UK jails face overcrowding crisis
LONDON, Oct 5 (Reuters) Prisoners could be moved to police cells or released early because jails in England and Wales are nearly full, the government said today.
Prison chiefs face an overcrowding crisis after the number of inmates reached 79,754 yesterday, leaving fewer than 250 spaces for new prisoners.
High reconviction rates, longer sentences and more short jail terms have pushed the prison population to record levels, prison reform charities and senior judges say.
The Home Office said it was looking at a range of measures to ease overcrowding.
''We've seen it coming,'' a spokeswoman said. ''We do have a contingency plan for immediate difficulties placed on the prison population.'' The government announced an extra 8,000 prison places in July to help tackle the crisis.
Lord Chief Justice Lord Phillips said earlier this year that prisoner numbers were rising because more short sentences are being given for relatively minor offences.
The problem is compounded by judges no longer having discretion over sentences, top judge Lord Woolf said earlier this year.
The Prison Reform Trust charity said more people are being jailed for short sentences and many prisoners are being given longer terms.

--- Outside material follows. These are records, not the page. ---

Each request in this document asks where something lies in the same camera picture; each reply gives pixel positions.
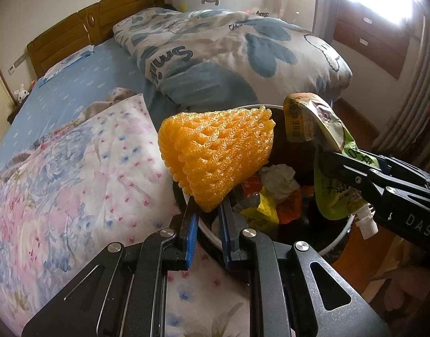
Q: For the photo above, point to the white bunny plush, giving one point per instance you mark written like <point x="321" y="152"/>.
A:
<point x="21" y="94"/>

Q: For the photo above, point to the dark wooden nightstand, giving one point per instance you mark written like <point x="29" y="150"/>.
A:
<point x="13" y="114"/>

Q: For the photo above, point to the blue white pillow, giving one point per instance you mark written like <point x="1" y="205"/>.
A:
<point x="66" y="63"/>

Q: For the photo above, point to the green spouted drink pouch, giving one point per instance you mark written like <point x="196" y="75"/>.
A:
<point x="336" y="196"/>

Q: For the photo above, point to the yellow snack wrapper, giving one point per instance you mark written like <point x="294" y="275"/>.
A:
<point x="262" y="214"/>

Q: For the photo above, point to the white wall switch panel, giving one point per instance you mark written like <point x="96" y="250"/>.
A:
<point x="13" y="67"/>

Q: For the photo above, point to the blue dotted bed sheet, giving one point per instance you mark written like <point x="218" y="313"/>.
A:
<point x="78" y="84"/>

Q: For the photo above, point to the brown white cloth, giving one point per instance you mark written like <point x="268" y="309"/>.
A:
<point x="118" y="95"/>

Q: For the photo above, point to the blue heart print quilt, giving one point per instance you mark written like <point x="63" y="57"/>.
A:
<point x="236" y="59"/>

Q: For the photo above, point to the wooden bed headboard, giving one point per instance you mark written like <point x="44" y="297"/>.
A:
<point x="60" y="42"/>

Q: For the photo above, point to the dark trash bin white rim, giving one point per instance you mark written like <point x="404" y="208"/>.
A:
<point x="281" y="144"/>

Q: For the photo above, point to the orange cone foam fruit net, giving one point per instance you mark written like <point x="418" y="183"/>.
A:
<point x="215" y="147"/>

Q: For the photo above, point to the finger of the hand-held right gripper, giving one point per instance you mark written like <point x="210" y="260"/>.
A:
<point x="351" y="173"/>
<point x="401" y="172"/>

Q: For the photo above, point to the red brown wooden dresser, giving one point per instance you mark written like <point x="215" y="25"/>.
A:
<point x="369" y="38"/>

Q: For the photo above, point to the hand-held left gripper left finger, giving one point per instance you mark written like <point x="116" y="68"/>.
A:
<point x="190" y="238"/>

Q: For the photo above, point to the grey white curtain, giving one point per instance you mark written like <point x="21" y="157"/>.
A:
<point x="411" y="105"/>

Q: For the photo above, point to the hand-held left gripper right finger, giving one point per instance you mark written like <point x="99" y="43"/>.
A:
<point x="224" y="242"/>

''People are coming in through a revolving door,'' a spokeswoman said. ''Reconviction rates are very high.'' Home Secretary John Reid is to meet senior prison officials to discuss ways of easing pressure on the system, the BBC reported.
He will meet Prison Service Director General Phil Wheatley and Helen Edwards, chief executive of the National Offender Management Service, the report said.
The Home Office would not comment on the BBC report. It said it has an agreement with police chiefs to use cells in police stations to house prisoners in an emergency. No decision has been taken on whether to use them, the Home Office spokeswoman said.
Another option for freeing up space would be to transfer foreign inmates to their home country to serve their sentence, she added.
A disused army barracks near Dover in Kent is due to be reopened as an open prison to help ease overcrowding.
The government said in August that is was considering extending the ''transitional home leave'' scheme which allows certain inmates to be freed early.
In June, the Chief Inspector of Prisons Anne Owers warned that jails were reaching bursting point and might have to turn away newly convicted criminals.
Shadow Home Secretary David Davis on Monday blamed the overcrowding on government mismanagement.